No Biblical example better reflects this attitude than Jonah. In this book of Scripture, we see a man who had served God faithfully in the past but resisted God's call when it became less comfortable: "The word of the Lord came to Jonah son of Amittai: 'Go to the great city of Nineveh and preach against it, because its wickedness has come up before me.' But Jonah ran away from the Lord and headed for Tarshish" (Jonah 1:1-3). When God gives you a mission, will you run away, or will you choose to obey?

Prayer: God, help me to respond in obedience to Your prompting. Forgive me for the times I have avoided those promptings and, like Jonah, have run in the other direction. I pray in the name of Jesus. Amen.

"Then [Jesus] said to them all: 'Whoever wants to be my disciple must deny themselves and take up their cross daily and follow me'" (Luke 9:23).




The Importance of Salt

By Michael Youssef, Ph.D.

Jesus said that we are "the salt of the earth" (Matthew 5:13). The value of salt, especially in the ancient world, cannot be underestimated. Roman soldiers received their wages in salt.
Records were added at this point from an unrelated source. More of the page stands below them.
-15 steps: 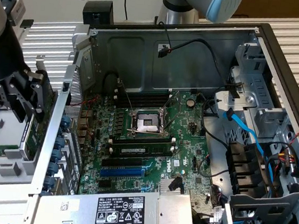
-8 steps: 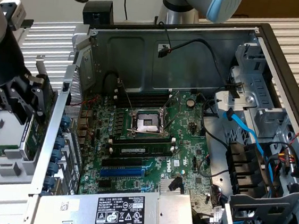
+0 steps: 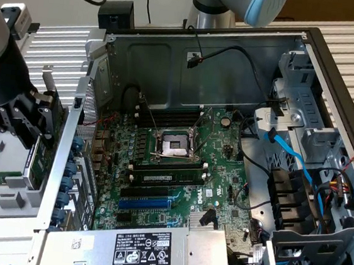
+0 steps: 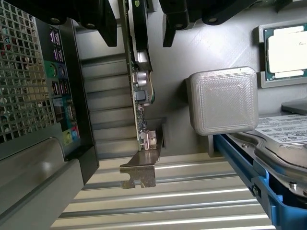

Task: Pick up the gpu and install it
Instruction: 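Insert the gpu into the slot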

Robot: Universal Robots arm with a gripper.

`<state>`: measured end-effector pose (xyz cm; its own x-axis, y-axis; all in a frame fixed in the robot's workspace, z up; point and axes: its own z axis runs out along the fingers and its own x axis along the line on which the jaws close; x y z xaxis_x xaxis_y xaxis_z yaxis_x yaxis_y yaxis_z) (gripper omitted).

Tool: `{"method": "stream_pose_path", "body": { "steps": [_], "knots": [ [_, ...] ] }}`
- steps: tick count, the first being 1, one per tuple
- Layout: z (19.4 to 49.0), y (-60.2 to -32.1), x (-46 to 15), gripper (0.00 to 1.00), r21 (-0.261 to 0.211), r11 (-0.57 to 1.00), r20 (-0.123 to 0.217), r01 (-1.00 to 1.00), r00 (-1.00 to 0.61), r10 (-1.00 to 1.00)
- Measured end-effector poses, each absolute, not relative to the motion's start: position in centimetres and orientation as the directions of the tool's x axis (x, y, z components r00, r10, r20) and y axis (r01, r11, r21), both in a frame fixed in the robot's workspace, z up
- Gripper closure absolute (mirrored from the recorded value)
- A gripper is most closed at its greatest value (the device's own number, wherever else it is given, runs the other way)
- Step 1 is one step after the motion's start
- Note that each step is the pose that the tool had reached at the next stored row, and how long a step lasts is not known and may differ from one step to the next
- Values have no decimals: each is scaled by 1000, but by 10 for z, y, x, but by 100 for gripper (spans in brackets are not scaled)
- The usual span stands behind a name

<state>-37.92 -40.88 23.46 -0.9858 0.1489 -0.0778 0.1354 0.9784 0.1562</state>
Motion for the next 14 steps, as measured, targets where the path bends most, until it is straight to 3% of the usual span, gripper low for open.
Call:
{"method": "stream_pose_path", "body": {
  "steps": [9,11,12,14],
  "knots": [
    [234,-409,-379,49,156,978,-78,135,-986,149],
    [234,-409,-379,52,156,978,-78,135,-986,149],
    [234,-409,-379,59,156,978,-78,135,-986,149],
    [234,-409,-379,59,156,978,-78,135,-986,149]
  ]
}}
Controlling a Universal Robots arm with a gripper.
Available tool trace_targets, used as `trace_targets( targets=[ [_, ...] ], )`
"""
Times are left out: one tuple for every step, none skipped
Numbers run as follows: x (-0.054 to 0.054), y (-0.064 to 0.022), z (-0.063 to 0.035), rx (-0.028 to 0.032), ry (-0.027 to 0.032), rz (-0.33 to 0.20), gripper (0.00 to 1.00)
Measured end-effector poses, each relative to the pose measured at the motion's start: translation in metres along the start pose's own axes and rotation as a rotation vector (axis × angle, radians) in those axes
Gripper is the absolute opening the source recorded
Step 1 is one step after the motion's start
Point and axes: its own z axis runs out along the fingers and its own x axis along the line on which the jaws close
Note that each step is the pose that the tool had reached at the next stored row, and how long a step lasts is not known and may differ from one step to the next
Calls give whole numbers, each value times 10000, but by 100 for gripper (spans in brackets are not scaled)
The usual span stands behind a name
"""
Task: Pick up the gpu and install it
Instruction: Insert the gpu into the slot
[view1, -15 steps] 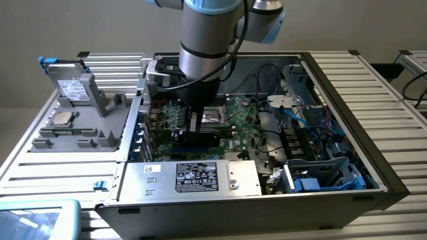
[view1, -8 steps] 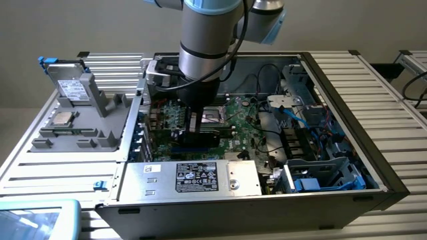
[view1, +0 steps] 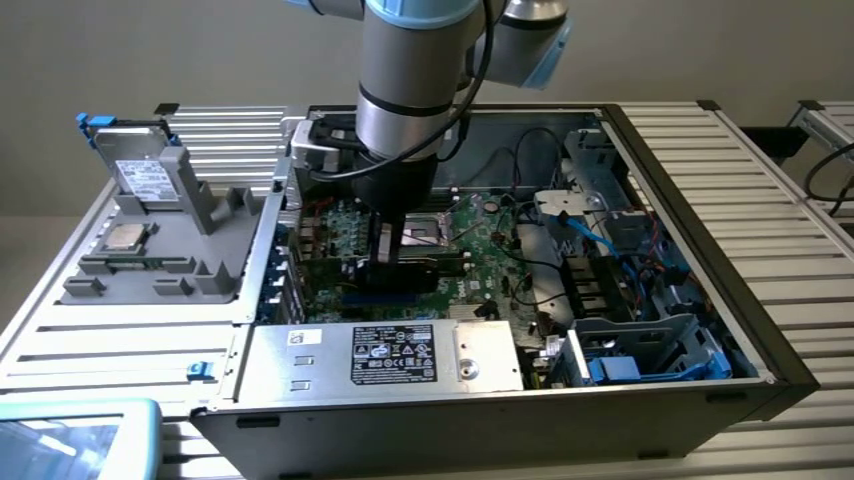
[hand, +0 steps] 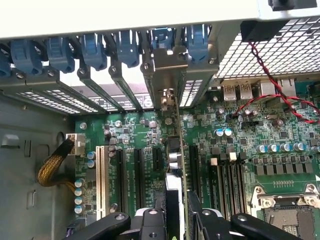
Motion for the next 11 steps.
trace_targets(
  targets=[
    [0,0,0,0,0,0,28],
    [4,0,0,0,1,0,28],
    [9,0,0,1,0,1,28],
    [11,0,1,1,0,1,28],
    [14,0,1,0,0,2,28],
    [14,-1,1,0,-1,2,28],
    [15,-1,3,0,0,1,28],
    [18,-2,9,0,0,0,28],
    [20,-4,21,1,0,0,28],
    [20,-6,34,-1,3,2,28],
    [20,-6,38,-2,5,2,28]
  ],
)
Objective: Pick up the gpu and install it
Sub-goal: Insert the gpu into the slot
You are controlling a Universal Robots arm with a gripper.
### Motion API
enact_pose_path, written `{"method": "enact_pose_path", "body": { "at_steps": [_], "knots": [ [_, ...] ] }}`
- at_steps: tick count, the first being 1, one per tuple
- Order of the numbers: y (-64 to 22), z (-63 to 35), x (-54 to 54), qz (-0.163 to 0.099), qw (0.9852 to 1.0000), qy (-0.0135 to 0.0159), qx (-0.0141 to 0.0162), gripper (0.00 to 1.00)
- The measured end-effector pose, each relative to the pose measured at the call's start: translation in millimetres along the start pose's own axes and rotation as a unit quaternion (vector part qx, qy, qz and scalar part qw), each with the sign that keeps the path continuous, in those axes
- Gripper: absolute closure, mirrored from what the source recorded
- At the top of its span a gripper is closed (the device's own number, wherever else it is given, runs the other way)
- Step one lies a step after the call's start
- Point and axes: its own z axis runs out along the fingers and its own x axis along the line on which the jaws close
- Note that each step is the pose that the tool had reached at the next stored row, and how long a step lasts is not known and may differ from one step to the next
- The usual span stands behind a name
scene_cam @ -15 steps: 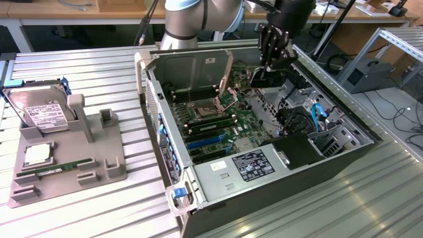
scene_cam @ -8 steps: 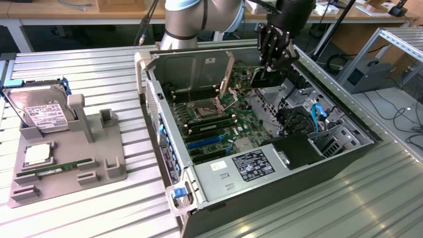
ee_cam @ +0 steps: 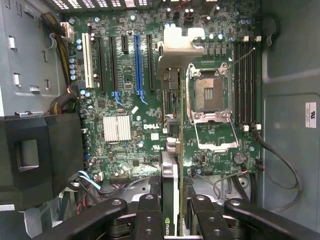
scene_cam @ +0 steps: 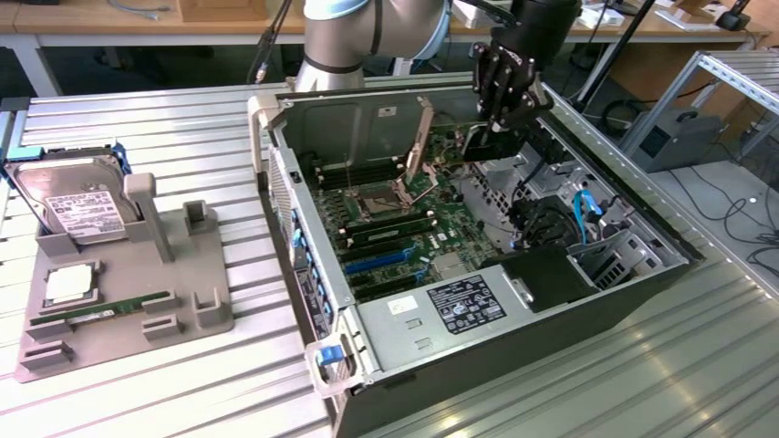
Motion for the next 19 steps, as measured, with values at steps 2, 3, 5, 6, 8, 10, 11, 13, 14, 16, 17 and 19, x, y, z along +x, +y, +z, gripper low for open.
{"method": "enact_pose_path", "body": {
  "at_steps": [2, 3, 5, 6, 8, 10, 11, 13, 14, 16, 17, 19],
  "knots": [
    [0.0, 0.0, 0.0, -0.004, 1.0, -0.0001, 0.0, 0.73],
    [0.0, 0.0, 0.0, -0.007, 1.0, -0.0002, 0.0, 0.73],
    [0.0, 0.0, 0.0, -0.014, 0.9999, -0.0004, -0.0001, 0.73],
    [-0.1, 0.0, 0.0, -0.016, 0.9999, -0.0005, -0.0001, 0.73],
    [0.0, 0.1, 0.0, -0.021, 0.9998, -0.0006, -0.0001, 0.73],
    [0.0, 0.1, 0.0, -0.028, 0.9996, -0.0008, -0.0002, 0.73],
    [0.0, 0.1, 0.0, -0.029, 0.9996, -0.0008, -0.0002, 0.73],
    [0.0, 0.1, 0.0, -0.034, 0.9994, -0.001, -0.0002, 0.73],
    [0.0, 0.1, 0.0, -0.038, 0.9993, -0.0011, -0.0002, 0.73],
    [0.0, 0.2, 0.0, -0.044, 0.999, -0.0013, -0.0002, 0.73],
    [0.0, 0.1, 0.0, -0.046, 0.999, -0.0013, -0.0002, 0.73],
    [0.0, 0.2, 0.0, -0.051, 0.9987, -0.0015, -0.0003, 0.73]
  ]
}}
The Greeks considered salt to be divine. The Mosaic Law required that all offerings presented by the Israelites contain salt (see Leviticus 2:13).

When Jesus told His disciples that they were "the salt of the earth," they understood the metaphor. While the universal importance of salt is not as readily apparent in our modern world, the mandate that Jesus gave to His first disciples is still relevant and applicable to His followers today.
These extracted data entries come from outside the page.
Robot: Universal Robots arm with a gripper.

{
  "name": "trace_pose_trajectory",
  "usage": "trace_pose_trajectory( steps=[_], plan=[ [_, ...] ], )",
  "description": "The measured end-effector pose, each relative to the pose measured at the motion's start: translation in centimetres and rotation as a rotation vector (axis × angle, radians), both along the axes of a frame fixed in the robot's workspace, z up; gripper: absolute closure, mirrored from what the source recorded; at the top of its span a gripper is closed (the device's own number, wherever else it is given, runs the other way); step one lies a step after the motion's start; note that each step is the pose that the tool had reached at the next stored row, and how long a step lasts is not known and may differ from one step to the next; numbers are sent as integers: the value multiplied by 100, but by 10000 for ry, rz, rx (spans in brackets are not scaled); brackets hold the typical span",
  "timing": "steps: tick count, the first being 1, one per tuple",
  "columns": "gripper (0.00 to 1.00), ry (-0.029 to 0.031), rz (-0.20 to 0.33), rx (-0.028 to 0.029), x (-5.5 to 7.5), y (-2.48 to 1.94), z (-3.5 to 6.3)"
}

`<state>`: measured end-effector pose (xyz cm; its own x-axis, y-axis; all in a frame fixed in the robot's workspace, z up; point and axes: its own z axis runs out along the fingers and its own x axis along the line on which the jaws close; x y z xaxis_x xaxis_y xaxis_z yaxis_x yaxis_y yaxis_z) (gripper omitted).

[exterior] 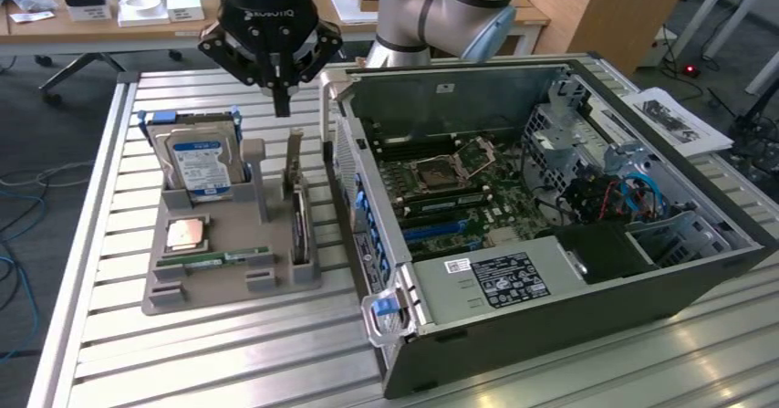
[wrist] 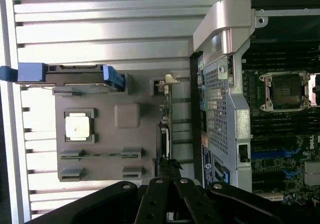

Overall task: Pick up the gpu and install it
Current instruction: 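Reach for the gpu, then pick up the gpu and move the gpu toward the slot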

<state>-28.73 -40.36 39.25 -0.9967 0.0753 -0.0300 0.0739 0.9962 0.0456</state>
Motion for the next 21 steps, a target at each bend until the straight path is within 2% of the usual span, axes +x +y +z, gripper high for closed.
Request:
trace_pose_trajectory(
  steps=[9,21],
  plan=[
    [89,0,0,0,-10,-145,0],
    [89,0,0,0,-10,-153,0]
  ],
)
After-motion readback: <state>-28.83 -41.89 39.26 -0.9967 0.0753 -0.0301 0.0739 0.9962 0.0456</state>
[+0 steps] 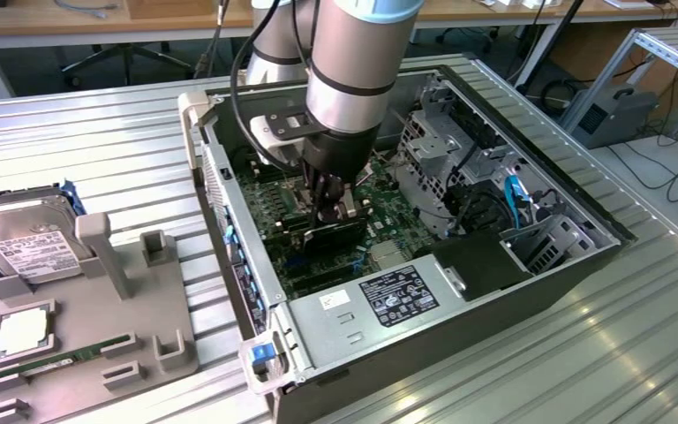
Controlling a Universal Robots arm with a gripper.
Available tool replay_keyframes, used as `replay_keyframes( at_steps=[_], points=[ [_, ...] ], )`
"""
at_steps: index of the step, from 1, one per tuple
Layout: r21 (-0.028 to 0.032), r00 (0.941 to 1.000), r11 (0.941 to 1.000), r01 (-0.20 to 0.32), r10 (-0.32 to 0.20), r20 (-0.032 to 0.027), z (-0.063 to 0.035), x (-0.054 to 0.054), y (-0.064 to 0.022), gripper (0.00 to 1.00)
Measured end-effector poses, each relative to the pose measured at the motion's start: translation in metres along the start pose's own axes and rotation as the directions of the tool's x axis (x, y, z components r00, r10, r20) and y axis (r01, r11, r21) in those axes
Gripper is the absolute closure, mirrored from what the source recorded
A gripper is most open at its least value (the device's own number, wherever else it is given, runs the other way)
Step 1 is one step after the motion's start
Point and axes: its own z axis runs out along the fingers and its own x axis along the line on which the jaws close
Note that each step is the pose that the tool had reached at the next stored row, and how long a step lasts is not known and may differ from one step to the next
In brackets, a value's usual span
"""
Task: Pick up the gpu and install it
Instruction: 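Press down on the gpu until it lock into place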
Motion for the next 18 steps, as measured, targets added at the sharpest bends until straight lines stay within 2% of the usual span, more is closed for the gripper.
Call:
replay_keyframes(
  at_steps=[5,7,10,18],
  points=[
    [0.0001,1.0000,1.0000,0.000,0.000,0.0003,0.0002,0.000,0.0000,0.89],
    [0.0008,1.0000,1.0000,0.000,0.000,0.0013,-0.0014,0.000,-0.0001,0.89],
    [0.0002,1.0000,1.0000,0.000,0.000,-0.0005,-0.0068,0.000,0.0000,0.89],
    [0.0000,1.0000,1.0000,0.000,0.000,-0.0022,-0.0363,-0.001,0.0004,0.89]
  ],
)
What are the characteristics of salt that caused the Lord to use it in this context?

Theologians have different theories about the meaning of "salt" in Matthew 5:13. Some think that its whiteness represents the purity of the justified believer. Others say that salt's flavoring properties imply that Christians are to add divine flavor to the world. Still others believe that Christians are to sting the world with rebuke and judgment the way salt stings an open wound. Another group asserts that, as salt, Christians are to create a thirst for Christ.
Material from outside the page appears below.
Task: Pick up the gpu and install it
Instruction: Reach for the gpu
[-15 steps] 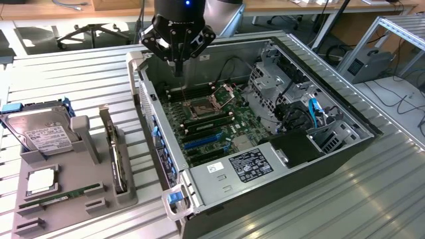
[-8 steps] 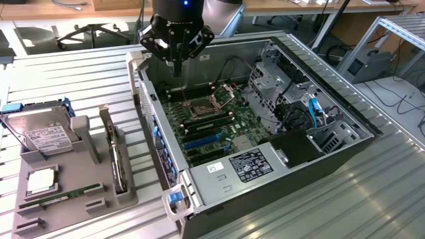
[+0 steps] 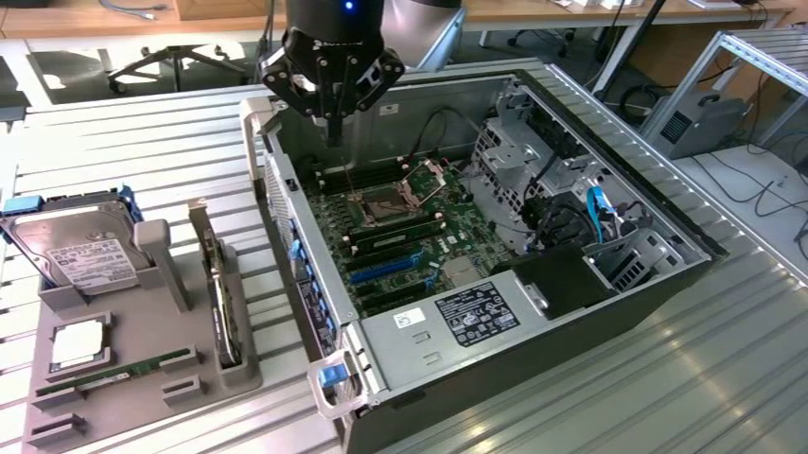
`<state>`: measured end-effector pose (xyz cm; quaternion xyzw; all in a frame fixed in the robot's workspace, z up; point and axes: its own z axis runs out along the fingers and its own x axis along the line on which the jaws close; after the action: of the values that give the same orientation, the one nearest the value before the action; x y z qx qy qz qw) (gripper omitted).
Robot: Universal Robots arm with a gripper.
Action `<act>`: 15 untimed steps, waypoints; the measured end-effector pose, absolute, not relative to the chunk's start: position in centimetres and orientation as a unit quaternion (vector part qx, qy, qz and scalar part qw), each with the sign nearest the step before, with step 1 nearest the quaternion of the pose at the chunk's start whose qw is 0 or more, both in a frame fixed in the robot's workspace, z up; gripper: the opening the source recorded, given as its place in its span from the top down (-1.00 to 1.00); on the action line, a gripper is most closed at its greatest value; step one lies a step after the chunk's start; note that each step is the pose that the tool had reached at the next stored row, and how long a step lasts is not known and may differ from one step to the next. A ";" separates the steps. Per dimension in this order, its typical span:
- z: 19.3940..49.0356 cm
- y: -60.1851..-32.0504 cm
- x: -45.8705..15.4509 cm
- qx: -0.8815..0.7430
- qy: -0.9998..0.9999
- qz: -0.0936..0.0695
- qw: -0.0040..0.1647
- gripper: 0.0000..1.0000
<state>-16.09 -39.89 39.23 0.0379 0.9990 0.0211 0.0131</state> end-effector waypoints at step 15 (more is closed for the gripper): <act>39.2 -39.9 -16.6 0.038 0.999 0.021 0.013 0.79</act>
<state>-16.64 -39.89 39.21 0.0379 0.9990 0.0209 0.0132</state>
Salt, however, has another vital purpose which is probably what the Lord had in mind -- it stops decay. When Jesus said, "You are the salt of the earth," He meant that all of His disciples were to serve as preservatives, stopping the moral decay in our sin-infected world.

Prayer: Father, help me to remember that I should be a preservative in this world of what is true and good and right. Help me to obey Your Word so that I can be more like Christ. I pray in the name of Jesus. Amen.

"Do not conform to the pattern of this world, but be transformed by the renewing of your mind. Then you will be able to test and approve what God's will is -- his good, pleasing and perfect will" (Romans 12:2).




A Willing Witness

By Michael Youssef, Ph.D.

God wants us to tell others about His love -- not only through our words, but also through our actions. Saying "Jesus loves you" is not enough. We need to demonstrate how God's love has changed our hearts and our souls. We need to be willing to submit fully to God's control over our lives as a living testimony.

It's easy to do God's work when the recipient is someone we care for -- but what happens when God wants us to minister to someone who is offensive, obnoxious, or condescending?

Like Jonah, sometimes we are called to witness to people we don't feel great compassion toward -- neighbors or co-workers we don't like or acquaintances who intimidate us.

Jonah's response to God's calling was one of rebellion and resistance. Instead of heading for Nineveh, he ran for Tarshish. Instead of obedience, he chose to flee from God and from His call.

Has God placed a call on your heart to witness to a particular person or to serve Him in a certain way? How have you responded? Are you on your way to Nineveh -- or have you boarded the ship for Tarshish?

Prayer: God, forgive me for the times I have not ministered to someone when I should have. I pray that You would give me a new compassion for others and a desire to be a witness for You to everyone I meet. I pray in the name of Jesus. Amen.

"May the God of peace . . . equip you with everything good for doing his will, and may he work in us what is pleasing to him, through Jesus Christ, to whom be glory for ever and ever. Amen" (Hebrews 13:20-21).